Abuelita is having a meeting

- By Elisabeth Román

 Many years ago, in the tiny town of Yásica located in the Puerto Plata Province of the Dominican Republic, a little girl went from home-to-home, holding her grandmother’s hand, inviting and convincing family and neighbors that it was time to unite for a good cause. As Ana María grew older, every summer she and her siblings were sent to the Dominican Republic to escape the Bronx, where she spent time honing her community organizing skills. Only now she would stand at the entrance of Yásica’s homes, since most had no doors, and tell neighbors: “Abuelita is having a meeting,” and they would come. Whether it was to get a speed bump in the barrio, after a child was injured due to the growing number of motor vehicles, or deciding whether or not there would be Mass on Sunday, Ana María García-Ashley’s grandmother was not only the family’s matriarch, she was Yásica’s foremost community organizer.

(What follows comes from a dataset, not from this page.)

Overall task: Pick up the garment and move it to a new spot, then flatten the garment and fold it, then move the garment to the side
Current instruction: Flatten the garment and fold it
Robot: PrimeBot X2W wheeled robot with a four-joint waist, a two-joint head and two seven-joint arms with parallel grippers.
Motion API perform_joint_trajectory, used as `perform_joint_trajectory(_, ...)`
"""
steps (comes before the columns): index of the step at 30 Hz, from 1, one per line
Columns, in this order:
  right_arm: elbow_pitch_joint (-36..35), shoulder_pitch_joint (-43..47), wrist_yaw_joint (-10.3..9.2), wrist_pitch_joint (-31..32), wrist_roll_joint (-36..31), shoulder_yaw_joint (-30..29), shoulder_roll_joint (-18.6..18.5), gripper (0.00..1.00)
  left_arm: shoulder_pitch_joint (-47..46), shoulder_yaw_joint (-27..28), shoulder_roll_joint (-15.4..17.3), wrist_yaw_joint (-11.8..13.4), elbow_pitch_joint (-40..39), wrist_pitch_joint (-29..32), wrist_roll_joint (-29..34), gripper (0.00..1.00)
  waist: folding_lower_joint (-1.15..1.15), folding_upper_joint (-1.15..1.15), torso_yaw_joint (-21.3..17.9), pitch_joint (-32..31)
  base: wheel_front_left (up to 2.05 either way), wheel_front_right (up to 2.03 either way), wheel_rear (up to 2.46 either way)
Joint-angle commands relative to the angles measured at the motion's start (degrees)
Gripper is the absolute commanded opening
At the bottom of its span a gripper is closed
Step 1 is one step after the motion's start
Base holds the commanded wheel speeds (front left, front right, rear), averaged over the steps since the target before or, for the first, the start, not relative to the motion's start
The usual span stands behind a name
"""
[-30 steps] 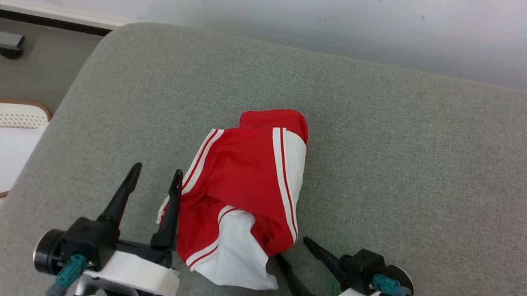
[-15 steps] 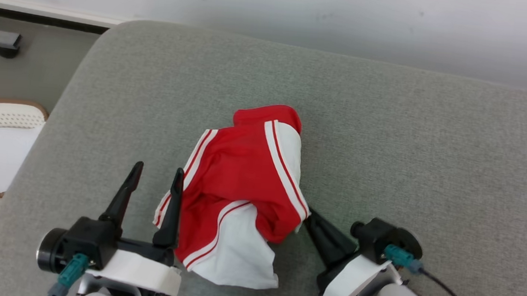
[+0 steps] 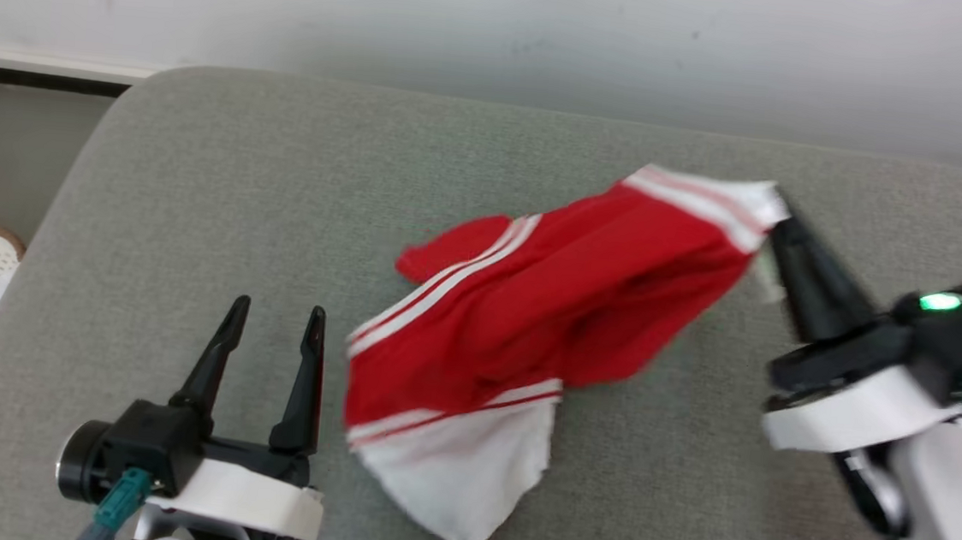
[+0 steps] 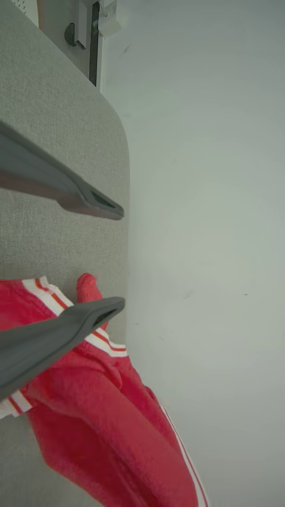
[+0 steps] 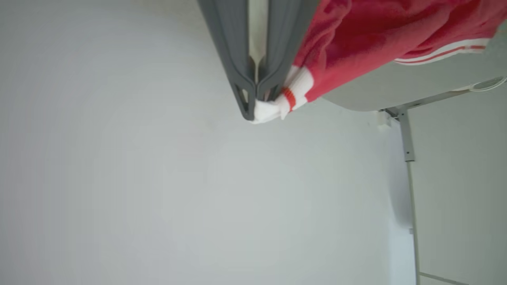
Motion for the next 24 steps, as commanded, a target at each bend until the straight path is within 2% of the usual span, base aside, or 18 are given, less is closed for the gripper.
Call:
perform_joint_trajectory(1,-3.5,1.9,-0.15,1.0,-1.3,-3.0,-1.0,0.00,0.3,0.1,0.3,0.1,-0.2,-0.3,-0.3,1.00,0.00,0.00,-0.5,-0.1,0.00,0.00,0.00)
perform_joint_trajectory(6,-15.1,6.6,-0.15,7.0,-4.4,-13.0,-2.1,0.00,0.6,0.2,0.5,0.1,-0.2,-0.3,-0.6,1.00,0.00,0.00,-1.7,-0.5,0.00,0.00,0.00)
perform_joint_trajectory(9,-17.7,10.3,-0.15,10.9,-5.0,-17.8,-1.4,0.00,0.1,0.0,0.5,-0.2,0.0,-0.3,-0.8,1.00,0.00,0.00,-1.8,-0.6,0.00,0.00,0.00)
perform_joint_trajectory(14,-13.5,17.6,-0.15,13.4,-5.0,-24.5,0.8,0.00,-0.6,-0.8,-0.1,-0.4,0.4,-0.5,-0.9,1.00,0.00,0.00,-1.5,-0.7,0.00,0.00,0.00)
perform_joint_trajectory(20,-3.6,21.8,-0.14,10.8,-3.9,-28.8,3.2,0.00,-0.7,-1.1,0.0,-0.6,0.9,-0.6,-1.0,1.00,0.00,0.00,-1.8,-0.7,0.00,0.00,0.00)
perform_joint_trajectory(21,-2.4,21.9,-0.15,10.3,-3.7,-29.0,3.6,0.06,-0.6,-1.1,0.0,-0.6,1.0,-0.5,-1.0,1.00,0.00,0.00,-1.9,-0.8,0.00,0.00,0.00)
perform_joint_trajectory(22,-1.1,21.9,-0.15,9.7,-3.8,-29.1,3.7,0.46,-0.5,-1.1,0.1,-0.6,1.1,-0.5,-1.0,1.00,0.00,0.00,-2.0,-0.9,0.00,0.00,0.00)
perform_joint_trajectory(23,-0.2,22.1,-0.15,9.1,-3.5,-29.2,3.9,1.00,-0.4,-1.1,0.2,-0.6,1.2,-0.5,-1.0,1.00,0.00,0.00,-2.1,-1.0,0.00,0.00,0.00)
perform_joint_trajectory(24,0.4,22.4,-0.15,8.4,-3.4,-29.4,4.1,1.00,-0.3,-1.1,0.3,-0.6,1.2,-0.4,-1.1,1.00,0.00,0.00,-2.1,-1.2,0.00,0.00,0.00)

“My grandmother taught me that community organizing is Catholic. She always said, ‘being a Catholic is what you are, so you have to fight for your neighbors, call out injustices, question everything, and not just stand by when you see oppression.’ At times it is a heavy burden, because you always have to be standing up and protesting,” García-Ashley said. “I can’t remember how many protests I’ve attended and how many times I’ve been arrested.”

Political unrest, instability, and conflict in her native country led the family to migrate to the South Bronx when she was a young girl. “I always joke that we left a war zone to live in public housing in the South Bronx. Apparently my parents were unaware of what was going on there, but it was their way of saying the Dominican Republic is no longer a good place to raise six kids. My parents moved first and the kids were divided up among relatives. It was years before we lived together again as a family.”

It’s no surprise the little girl would grow up to become a national community organizer and the executive director of the Gamaliel Foundation, a grassroots network of non-partisan, faith-based organizations that fights for equality and social justice, and prepares leaders to embrace these struggles.

So how did her grandmother control Sunday Mass? She held the only key to the church door and would let the priest in. “I thought it was nice that the priest would come Sunday mornings, sometimes by horse—we didn’t have our own pastor—to celebrate Mass. My grandmother and I would have conversations with the priest, she would feed him breakfast, but sometimes there would be no Mass, which is something I never understood,” García-Ashley said. “l learned later that if my grandmother didn’t like what the priest was going to say in his homily that Sunday, she would not open the door to the church. In essence, she controlled the message, because there was only one key to the church. To me that was inspirational. I figured that in life all I had to be was a little like my grandmother and my life would be complete. Without a doubt this is what I was born to do.”